» **WHAT YOU HAVE TO DO**
Out of the lines below, please list those that hold the string "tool".
──────── INPUT DATA
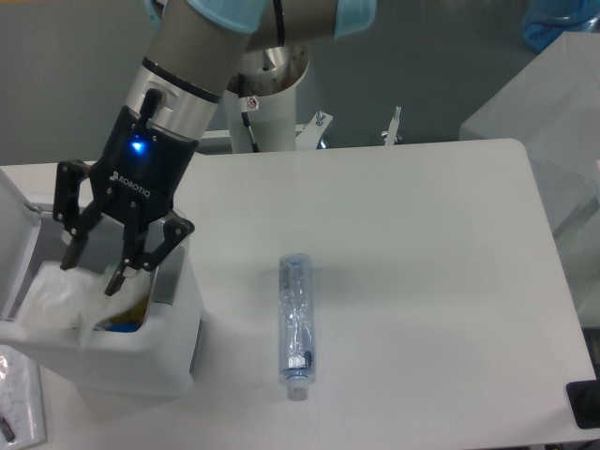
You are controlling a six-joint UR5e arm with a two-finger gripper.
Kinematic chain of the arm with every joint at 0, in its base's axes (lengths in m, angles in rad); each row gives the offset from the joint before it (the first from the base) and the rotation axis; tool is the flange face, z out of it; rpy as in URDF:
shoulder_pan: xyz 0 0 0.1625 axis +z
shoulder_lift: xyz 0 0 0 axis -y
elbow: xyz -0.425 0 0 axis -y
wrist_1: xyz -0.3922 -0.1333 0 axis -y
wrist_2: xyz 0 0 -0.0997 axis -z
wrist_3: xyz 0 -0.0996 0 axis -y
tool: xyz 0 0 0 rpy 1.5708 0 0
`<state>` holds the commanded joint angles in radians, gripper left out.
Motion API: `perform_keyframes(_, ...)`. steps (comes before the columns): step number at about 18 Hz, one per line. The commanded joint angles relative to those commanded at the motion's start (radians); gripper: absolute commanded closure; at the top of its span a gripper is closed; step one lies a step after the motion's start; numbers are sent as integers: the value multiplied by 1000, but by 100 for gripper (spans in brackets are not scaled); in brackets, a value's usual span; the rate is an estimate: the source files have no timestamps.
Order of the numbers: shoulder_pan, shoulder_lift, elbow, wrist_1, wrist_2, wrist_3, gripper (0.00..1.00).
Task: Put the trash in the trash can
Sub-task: 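Open the gripper to drop the tissue into the bin, then move the gripper down over the clear plastic water bottle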
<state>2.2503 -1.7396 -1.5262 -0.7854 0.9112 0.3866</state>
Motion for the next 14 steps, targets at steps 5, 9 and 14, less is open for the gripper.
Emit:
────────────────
» **ANSWER AREA**
Kinematic chain of the arm with every joint at 0, in its base's axes (lengths in m, angles in rad); each row gives the offset from the joint before it (the first from the base) and the rotation axis; tool is the flange face, z out of it; rpy as in URDF:
tool: xyz 0 0 0 rpy 1.5708 0 0

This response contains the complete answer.